A car trip where there are gas stations with unlimited gasoline and parts for one time use.The parts permanately increase the size of the gas tank (measured in mileage) but the parts, once used, cannot be used again. The car itself originally has a tank that can travel a certain number of miles. What would be the best way to find out the initial minimum gas tank size needed to traverse between two Gas Stations as well as finding out what gas stations can be initially traversed using a certain gas tank?
I initially tried Dijkstra but it doesn't work on negative values and I don't think a Minimum Spanning Tree is the best because it doesn't necessairly minimize the distance between two nodes. My initial thought would be to find an algorithm that can return the total minimized edge weights (including negatives) of two values but not sure how to do that
CodePudding user response:
A basic algorithm can work as follows.
Keep a collection of unreached stations, with the distance from the currently reachable stations set initially to infinity, except for the initial station, for which the distance is empty.
Pick the station with the lowest distance. If it's above the capacity of the fuel tank, then you're stuck.
If the station is the target station, then you've succeeded.
Otherwise, update the distances of any unvisited stations immediately adjacent to the chosen station with the distances from this new station (if doing so reduces their distance). Update the capacity of the fuel tank with the part in the current station.
Repeat from step 2, "Pick the station..."
This gives you a method to find whether a particular station is reachable given an initial fuel tank size.
It's easy to modify this algorithm to find the minimal initial fuel tank size needed to reach the target station. Start with a fuel tank of size 0, and every time you get stuck (in step 2), increase that initial fuel tank size just enough that you're not stuck.
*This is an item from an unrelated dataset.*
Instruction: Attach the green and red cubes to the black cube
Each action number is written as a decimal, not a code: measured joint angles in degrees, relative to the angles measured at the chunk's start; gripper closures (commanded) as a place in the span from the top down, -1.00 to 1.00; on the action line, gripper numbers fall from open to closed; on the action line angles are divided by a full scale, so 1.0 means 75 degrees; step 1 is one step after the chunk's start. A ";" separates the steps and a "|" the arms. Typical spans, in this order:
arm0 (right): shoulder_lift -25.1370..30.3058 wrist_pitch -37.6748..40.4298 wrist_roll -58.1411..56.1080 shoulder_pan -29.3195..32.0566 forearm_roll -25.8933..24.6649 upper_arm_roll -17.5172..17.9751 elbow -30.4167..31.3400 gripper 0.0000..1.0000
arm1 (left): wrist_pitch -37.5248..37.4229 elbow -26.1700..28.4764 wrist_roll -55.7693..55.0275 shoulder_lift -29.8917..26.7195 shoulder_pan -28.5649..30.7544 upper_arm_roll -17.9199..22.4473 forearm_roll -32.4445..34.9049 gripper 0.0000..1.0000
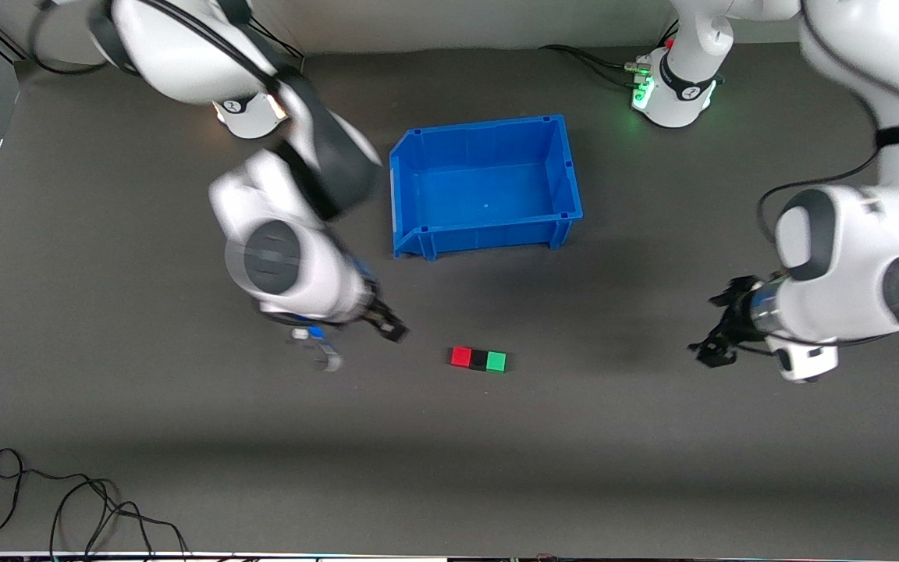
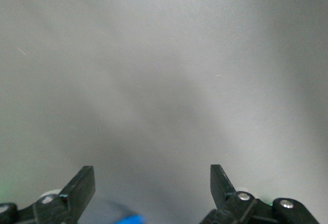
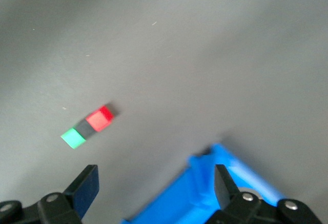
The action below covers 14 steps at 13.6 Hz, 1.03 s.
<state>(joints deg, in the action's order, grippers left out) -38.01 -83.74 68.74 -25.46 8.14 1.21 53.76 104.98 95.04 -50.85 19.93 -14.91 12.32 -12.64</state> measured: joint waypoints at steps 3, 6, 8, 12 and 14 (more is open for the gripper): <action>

For the set of unreached stations, you can use a Fibonacci heap as in Dijkstra's algorithm to get O(m n log n) runtime (m = total number of roads, n = total number of gas stations).
CodePudding user response:
The key observation is that if you can get to any n different gas stations, then you can go to all of them, collect all of their gas tank enhancements, and drive around between all reachable stations however much you like.
Since it only matters which stations you can connect to, you don't have to remember anything about the paths required to get there, and you can solve this using a simple variant of an MST algorithm.
As we perform Prim's algorithm, for example, we can keep track of the total size of all reachable gas tank augments.
Perform Prim's algorithm starting at the initial station, until you get to the destination. Whenever you add a new station, subtract the current total augment size from the edge distance to figure out how much initial tank it takes to get there. Then add the station's augment to your total.
Your answer is the maximum initial tank requirement that you discover until you reach the destination.